● **TO DO**
Scan the entries below and report only how many lines contain "scene".
::::::
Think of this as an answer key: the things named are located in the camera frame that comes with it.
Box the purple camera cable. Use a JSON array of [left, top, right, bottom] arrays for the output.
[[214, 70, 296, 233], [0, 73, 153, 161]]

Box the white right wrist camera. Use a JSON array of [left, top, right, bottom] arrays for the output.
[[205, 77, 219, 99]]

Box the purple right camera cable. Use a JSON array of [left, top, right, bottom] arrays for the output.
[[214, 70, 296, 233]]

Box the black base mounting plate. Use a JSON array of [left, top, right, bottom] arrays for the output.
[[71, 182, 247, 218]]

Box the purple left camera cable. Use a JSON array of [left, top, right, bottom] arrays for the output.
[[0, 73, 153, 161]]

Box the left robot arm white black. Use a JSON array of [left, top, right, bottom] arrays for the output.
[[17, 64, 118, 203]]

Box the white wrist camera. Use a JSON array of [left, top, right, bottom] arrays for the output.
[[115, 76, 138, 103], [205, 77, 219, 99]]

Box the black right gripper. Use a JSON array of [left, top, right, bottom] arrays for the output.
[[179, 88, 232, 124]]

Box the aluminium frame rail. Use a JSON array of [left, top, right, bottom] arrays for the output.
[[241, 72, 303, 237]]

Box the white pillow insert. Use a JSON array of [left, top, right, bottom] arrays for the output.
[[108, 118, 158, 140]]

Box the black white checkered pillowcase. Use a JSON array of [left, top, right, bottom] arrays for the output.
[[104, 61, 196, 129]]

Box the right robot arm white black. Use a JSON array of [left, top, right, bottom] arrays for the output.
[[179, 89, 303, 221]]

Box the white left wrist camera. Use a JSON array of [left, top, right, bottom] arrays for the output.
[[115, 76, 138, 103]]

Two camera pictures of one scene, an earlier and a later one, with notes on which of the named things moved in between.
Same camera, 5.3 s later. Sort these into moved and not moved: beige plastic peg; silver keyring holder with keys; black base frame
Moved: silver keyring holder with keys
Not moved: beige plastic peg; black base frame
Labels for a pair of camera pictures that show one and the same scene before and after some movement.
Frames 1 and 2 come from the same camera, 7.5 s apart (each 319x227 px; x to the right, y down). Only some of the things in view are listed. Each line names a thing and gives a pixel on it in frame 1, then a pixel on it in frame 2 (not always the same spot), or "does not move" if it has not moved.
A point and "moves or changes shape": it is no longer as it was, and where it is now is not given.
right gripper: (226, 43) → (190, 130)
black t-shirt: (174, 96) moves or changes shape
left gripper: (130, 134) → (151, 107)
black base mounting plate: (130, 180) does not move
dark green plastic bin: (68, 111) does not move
::::::
● **SOLUTION**
2